◆ WORK REQUEST
Give back the full data character for character.

◆ THE DATA
————————

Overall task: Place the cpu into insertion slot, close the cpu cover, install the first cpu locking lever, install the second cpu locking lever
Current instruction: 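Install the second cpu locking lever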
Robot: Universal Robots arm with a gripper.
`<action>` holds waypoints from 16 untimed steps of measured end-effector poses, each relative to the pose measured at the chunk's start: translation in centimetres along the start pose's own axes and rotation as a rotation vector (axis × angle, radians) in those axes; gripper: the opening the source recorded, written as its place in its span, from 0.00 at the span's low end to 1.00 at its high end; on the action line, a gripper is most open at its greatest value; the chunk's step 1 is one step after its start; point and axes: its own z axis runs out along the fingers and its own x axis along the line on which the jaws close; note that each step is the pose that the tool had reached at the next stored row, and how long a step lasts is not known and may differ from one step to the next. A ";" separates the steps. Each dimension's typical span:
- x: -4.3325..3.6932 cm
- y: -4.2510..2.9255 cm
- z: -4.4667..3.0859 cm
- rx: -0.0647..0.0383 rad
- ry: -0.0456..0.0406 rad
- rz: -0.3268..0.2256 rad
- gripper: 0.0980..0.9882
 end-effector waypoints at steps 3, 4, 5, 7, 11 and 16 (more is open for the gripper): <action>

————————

◆ SOLUTION FOR THIS EXERCISE
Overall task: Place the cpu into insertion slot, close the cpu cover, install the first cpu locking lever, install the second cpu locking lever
Current instruction: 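Install the second cpu locking lever
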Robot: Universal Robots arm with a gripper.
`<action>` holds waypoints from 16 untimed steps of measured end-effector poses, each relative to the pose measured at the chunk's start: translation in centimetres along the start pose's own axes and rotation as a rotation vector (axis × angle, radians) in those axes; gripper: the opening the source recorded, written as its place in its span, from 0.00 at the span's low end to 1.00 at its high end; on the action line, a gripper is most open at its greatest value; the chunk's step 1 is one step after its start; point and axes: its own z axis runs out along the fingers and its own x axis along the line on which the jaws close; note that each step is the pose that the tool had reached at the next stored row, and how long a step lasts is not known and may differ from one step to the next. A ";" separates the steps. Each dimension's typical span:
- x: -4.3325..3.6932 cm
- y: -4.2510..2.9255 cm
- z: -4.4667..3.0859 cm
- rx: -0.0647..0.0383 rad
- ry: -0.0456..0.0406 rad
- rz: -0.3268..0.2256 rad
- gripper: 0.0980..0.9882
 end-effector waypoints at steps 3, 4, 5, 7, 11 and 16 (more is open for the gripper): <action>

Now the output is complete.